Data supplied START

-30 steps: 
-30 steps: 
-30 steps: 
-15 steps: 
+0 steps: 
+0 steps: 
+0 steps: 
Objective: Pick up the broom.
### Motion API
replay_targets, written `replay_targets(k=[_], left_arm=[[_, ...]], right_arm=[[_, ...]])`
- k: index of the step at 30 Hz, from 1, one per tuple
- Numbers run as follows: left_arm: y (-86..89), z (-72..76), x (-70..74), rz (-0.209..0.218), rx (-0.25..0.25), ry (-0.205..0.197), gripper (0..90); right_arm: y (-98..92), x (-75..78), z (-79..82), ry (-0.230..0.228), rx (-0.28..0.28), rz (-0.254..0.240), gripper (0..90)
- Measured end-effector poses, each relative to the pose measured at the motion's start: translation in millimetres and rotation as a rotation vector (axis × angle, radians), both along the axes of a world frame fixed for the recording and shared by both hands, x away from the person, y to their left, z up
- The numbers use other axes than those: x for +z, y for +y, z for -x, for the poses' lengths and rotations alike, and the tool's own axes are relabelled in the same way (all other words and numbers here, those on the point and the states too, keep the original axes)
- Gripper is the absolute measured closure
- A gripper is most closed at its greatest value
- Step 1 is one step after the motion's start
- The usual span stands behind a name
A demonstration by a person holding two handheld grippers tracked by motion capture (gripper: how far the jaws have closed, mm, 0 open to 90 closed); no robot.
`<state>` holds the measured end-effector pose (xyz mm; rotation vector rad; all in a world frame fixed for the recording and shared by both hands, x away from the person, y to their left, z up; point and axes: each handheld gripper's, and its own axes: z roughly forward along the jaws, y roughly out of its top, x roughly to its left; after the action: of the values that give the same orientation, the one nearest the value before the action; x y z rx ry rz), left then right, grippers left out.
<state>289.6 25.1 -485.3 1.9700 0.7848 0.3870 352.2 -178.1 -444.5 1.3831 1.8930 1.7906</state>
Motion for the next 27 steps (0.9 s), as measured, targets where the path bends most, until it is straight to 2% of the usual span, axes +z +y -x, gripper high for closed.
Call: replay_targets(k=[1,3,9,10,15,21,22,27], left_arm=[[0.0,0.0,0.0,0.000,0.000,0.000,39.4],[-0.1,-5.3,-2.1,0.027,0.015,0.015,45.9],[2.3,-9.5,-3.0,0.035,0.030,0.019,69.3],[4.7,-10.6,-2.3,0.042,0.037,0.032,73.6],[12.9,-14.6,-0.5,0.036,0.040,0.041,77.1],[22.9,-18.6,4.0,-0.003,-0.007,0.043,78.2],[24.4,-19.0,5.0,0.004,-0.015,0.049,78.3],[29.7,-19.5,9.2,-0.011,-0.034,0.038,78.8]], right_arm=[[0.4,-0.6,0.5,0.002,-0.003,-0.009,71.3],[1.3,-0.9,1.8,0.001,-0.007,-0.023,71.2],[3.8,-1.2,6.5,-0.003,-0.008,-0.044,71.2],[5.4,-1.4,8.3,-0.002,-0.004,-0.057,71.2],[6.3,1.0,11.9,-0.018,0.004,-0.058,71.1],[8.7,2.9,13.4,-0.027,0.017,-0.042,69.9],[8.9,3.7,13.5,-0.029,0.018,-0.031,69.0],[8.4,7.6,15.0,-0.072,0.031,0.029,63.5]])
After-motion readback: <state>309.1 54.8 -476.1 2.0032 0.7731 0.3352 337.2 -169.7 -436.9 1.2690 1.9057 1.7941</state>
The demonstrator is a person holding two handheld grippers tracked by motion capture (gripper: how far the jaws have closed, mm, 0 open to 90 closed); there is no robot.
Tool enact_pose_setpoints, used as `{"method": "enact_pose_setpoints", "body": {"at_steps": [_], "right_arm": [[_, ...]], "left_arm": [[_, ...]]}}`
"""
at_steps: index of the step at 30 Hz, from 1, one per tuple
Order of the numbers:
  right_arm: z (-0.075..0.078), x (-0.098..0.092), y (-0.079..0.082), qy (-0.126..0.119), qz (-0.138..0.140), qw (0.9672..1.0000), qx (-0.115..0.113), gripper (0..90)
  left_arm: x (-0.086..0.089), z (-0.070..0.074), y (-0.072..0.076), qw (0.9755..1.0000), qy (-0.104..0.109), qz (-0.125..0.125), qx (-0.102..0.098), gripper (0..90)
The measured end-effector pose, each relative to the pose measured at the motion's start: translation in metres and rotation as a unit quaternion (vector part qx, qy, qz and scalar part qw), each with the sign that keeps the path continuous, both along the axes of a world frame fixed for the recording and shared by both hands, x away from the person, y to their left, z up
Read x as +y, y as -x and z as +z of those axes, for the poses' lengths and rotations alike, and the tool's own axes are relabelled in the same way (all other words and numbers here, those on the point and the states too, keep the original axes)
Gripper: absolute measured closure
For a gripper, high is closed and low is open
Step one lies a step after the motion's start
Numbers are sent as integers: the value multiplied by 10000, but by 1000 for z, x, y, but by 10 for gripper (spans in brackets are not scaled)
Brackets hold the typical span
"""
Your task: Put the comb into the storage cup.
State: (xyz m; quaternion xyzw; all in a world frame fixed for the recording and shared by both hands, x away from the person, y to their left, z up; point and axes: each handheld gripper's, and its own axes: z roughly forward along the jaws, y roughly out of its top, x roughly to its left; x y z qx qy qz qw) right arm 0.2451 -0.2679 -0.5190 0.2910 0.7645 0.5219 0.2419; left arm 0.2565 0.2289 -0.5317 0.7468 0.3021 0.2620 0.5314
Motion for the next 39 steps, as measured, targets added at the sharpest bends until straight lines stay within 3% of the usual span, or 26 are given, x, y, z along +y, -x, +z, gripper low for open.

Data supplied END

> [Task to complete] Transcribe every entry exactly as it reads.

> [Response area]
-30 steps: 
-30 steps: 
-30 steps: 
-15 steps: 
+0 steps: 
+0 steps: 
+0 steps: 
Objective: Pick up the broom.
### Motion API
replay_targets, written `replay_targets(k=[_], left_arm=[[_, ...]], right_arm=[[_, ...]])`
- k: index of the step at 30 Hz, from 1, one per tuple
- Numbers run as follows: left_arm: y (-86..89), z (-72..76), x (-70..74), rz (-0.209..0.218), rx (-0.25..0.25), ry (-0.205..0.197), gripper (0..90); right_arm: y (-98..92), x (-75..78), z (-79..82), ry (-0.230..0.228), rx (-0.28..0.28), rz (-0.254..0.240), gripper (0..90)
- Measured end-effector poses, each relative to the pose measured at the motion's start: translation in millimetres and rotation as a rotation vector (axis × angle, radians), both along the axes of a world frame fixed for the recording and shared by both hands, x away from the person, y to their left, z up
- The numbers use other axes than those: x for +z, y for +y, z for -x, for the poses' lengths and rotations alike, and the tool's own axes are relabelled in the same way (all other words and numbers here, those on the point and the states too, keep the original axes)
- Gripper is the absolute measured closure
- A gripper is most closed at its greatest value
- Step 1 is one step after the motion's start
- The usual span stands behind a name
A demonstration by a person holding two handheld grippers tracked by motion capture (gripper: how far the jaws have closed, mm, 0 open to 90 closed); no robot.
`<state>` holds the measured end-effector pose (xyz mm; rotation vector rad; all in a world frame fixed for the recording and shared by both hands, x away from the person, y to their left, z up; point and axes: each handheld gripper's, and its own axes: z roughly forward along the jaws, y roughly out of its top, x roughly to its left; after the action: of the values that give the same orientation, the one nearest the value before the action; x y z rx ry rz), left then right, grippers left out.
<state>289.6 25.1 -485.3 1.9700 0.7848 0.3870 352.2 -178.1 -444.5 1.3831 1.8930 1.7906</state>
Motion for the next 27 steps (0.9 s), as measured, targets where the path bends most, until it is straight to 2% of the usual span, axes +z +y -x, gripper high for closed.
Call: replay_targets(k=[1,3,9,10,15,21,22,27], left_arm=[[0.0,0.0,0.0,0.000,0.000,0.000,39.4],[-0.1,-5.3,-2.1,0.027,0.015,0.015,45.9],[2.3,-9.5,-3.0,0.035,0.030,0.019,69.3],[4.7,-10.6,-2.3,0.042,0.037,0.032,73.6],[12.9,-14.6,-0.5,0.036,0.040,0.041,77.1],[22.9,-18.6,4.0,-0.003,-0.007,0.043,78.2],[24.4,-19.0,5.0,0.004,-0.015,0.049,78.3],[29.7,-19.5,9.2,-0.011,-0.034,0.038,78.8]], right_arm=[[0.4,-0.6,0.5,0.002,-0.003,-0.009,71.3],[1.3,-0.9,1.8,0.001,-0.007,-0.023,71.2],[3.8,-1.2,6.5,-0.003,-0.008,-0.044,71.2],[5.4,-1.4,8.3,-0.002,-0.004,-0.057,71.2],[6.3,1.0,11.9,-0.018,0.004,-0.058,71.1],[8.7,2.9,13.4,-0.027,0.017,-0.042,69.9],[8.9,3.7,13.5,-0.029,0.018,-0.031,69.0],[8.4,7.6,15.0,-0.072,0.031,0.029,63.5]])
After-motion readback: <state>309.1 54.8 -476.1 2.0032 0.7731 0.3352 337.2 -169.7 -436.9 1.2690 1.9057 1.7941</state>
The demonstrator is a person holding two handheld grippers tracked by motion capture (gripper: how far the jaws have closed, mm, 0 open to 90 closed); there is no robot.
Tool enact_pose_setpoints, used as `{"method": "enact_pose_setpoints", "body": {"at_steps": [_], "right_arm": [[_, ...]], "left_arm": [[_, ...]]}}`
"""
at_steps: index of the step at 30 Hz, from 1, one per tuple
Order of the numbers:
  right_arm: z (-0.075..0.078), x (-0.098..0.092), y (-0.079..0.082), qy (-0.126..0.119), qz (-0.138..0.140), qw (0.9672..1.0000), qx (-0.115..0.113), gripper (0..90)
  left_arm: x (-0.086..0.089), z (-0.070..0.074), y (-0.072..0.076), qw (0.9755..1.0000), qy (-0.104..0.109), qz (-0.125..0.125), qx (-0.102..0.098), gripper (0..90)
The measured end-effector pose, each relative to the pose measured at the motion's start: translation in metres and rotation as a unit quaternion (vector part qx, qy, qz and scalar part qw), each with the sign that keeps the path continuous, both along the axes of a world frame fixed for the recording and shared by both hands, x away from the person, y to their left, z up
Read x as +y, y as -x and z as +z of those axes, for the poses' lengths and rotations alike, and the tool's own axes are relabelled in the same way (all other words and numbers here, those on the point and the states too, keep the original axes)
Gripper: absolute measured closure
For a gripper, high is closed and low is open
Step one lies a step after the motion's start
Numbers are sent as integers: the value multiplied by 10000, but by 1000 for z, x, y, but by 10 for gripper (spans in brackets are not scaled)
Brackets hold the typical span
"""
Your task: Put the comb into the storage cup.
State: (xyz m; quaternion xyzw; all in a world frame fixed for the recording and shared by both hands, x away from the person, y to their left, z up; point and axes: each handheld gripper's, and its own axes: z roughly forward along the jaws, y roughly out of its top, x roughly to its left; x y z qx qy qz qw) right arm 0.2451 -0.2679 -0.5190 0.2910 0.7645 0.5219 0.2419; left arm 0.2565 0.2289 -0.5317 0.7468 0.3021 0.2620 0.5314
Motion for the next 39 steps, as measured, targets added at the sharpest bends until straight lines stay within 3% of the usual span, or 26 are given, x, y, z along +y, -x, +z, gripper low for open.

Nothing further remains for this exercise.